◆ Work task ◆
Show, in full, each line of the data that contains "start".

◆ Dataset content ◆
━━━
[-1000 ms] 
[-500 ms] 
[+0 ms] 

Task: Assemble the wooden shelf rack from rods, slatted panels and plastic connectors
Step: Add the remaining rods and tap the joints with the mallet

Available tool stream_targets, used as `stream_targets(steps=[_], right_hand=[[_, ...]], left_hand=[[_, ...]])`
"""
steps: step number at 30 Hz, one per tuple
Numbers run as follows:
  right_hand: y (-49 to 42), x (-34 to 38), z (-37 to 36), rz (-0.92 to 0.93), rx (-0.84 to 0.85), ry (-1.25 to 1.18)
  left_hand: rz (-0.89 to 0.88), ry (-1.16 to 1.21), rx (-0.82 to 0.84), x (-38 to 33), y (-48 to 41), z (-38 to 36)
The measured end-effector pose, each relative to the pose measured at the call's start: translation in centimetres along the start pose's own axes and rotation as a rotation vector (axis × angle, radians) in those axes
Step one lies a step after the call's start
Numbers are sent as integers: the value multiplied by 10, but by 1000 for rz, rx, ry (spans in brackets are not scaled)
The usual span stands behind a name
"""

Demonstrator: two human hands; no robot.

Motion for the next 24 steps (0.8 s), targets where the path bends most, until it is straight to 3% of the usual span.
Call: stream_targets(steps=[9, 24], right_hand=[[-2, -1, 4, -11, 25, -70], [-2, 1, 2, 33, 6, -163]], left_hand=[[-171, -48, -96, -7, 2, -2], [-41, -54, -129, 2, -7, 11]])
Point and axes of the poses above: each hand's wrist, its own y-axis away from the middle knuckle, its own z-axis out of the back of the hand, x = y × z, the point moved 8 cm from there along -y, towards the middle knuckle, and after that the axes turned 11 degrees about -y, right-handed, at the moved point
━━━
◆ Output below ◆
The measured end-effector pose, each relative to the pose measured at the call's start: translation in centimetres along the start pose's own axes and rotation as a rotation vector (axis × angle, radians) in those axes
Step one lies a step after the call's start

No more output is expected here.